Exercise description => Search the listing below for the word "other" and copy each line where it appears.

Data section =>

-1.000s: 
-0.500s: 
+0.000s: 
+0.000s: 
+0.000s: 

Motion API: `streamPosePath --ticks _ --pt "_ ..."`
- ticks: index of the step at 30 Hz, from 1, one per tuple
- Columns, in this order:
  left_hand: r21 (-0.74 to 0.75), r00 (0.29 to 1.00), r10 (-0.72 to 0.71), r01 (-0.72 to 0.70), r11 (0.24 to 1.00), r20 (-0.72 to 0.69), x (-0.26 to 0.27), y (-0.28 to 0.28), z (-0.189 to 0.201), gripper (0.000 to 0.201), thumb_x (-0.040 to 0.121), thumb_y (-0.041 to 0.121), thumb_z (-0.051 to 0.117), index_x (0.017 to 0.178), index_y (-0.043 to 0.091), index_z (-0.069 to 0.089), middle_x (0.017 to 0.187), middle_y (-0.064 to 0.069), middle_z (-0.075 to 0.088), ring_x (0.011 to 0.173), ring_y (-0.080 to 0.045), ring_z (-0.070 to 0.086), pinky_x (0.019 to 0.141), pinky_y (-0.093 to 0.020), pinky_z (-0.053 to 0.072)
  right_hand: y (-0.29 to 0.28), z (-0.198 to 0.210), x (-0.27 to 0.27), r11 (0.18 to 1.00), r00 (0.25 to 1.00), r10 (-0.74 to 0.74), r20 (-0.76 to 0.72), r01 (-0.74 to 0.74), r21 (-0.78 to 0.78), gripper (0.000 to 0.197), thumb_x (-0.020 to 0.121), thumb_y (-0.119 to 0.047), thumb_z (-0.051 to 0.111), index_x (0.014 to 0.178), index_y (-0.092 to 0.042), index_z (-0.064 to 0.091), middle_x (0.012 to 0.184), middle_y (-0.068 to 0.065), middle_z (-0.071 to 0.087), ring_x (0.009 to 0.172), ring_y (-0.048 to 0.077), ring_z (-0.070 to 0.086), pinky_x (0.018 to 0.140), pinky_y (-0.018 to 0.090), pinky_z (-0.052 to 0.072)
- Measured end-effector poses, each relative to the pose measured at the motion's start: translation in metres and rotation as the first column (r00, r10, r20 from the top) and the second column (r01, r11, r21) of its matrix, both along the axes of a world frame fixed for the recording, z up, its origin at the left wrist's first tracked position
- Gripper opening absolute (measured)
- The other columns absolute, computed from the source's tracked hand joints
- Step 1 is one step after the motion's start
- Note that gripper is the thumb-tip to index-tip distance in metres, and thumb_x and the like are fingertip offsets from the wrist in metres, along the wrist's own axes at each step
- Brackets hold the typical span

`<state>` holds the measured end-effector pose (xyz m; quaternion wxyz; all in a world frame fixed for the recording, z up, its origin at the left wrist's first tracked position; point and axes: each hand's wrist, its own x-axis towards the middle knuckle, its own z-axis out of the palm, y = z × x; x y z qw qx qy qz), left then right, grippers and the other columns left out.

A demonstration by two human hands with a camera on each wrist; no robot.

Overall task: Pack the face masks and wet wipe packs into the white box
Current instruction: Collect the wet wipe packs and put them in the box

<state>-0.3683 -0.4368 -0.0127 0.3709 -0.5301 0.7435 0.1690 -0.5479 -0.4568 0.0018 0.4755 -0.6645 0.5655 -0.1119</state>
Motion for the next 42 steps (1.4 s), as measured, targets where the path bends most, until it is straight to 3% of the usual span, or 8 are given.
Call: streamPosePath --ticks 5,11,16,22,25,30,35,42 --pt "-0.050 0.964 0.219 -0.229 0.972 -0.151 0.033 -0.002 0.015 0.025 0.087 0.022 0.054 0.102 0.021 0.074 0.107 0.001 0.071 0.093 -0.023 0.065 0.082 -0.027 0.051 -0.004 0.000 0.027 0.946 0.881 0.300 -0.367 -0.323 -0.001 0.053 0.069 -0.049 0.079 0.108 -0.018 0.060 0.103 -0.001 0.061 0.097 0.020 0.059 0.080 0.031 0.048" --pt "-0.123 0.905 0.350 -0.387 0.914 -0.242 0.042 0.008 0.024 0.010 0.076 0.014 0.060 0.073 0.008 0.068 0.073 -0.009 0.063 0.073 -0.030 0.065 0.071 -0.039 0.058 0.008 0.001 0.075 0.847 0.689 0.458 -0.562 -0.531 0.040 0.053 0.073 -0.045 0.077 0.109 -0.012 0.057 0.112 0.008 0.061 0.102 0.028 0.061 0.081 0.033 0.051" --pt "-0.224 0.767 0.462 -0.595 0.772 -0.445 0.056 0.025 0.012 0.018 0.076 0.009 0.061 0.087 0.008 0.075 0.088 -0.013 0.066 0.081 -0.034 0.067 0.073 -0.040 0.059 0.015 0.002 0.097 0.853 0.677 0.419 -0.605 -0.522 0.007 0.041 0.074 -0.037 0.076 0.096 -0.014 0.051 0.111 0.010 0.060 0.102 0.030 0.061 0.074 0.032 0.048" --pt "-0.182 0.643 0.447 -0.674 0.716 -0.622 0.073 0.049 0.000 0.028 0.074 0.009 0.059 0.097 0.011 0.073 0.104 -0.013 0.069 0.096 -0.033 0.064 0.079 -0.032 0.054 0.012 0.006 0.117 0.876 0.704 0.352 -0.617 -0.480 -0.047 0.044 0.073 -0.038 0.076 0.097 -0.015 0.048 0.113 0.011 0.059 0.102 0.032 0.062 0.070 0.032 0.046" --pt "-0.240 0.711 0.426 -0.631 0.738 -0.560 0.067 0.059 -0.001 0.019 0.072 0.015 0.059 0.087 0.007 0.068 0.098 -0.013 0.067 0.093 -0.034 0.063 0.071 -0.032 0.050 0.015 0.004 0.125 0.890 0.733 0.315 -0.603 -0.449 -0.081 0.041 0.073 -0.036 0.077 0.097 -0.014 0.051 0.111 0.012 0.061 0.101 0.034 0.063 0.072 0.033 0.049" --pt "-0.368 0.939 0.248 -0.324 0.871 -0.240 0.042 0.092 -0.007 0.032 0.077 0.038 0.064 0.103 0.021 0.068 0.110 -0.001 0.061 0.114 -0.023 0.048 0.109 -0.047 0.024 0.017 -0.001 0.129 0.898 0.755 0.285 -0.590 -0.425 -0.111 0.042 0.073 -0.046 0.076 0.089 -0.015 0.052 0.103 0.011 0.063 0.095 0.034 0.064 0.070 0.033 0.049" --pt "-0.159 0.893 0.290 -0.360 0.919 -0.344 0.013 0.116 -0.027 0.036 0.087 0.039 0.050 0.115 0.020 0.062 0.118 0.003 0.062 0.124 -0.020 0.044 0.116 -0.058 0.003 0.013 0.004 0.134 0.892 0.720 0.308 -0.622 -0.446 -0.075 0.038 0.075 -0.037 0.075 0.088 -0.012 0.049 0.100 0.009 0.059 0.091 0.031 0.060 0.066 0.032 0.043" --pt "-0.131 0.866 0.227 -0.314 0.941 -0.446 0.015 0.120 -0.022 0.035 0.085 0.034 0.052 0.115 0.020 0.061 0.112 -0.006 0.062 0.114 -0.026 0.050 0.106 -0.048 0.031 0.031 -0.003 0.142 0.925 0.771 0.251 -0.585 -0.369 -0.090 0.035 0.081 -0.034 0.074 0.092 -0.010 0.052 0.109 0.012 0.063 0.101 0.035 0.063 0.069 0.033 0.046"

Response area =>
- The other columns absolute, computed from the source's tracked hand joints
`<state>` holds the measured end-effector pose (xyz m; quaternion wxyz; all in a world frame fixed for the recording, z up, its origin at the left wrist's first tracked position; point and axes: each hand's wrist, its own x-axis towards the middle knuckle, its own z-axis out of the palm, y = z × x; x y z qw qx qy qz), left then right, grippers and the other columns left out.

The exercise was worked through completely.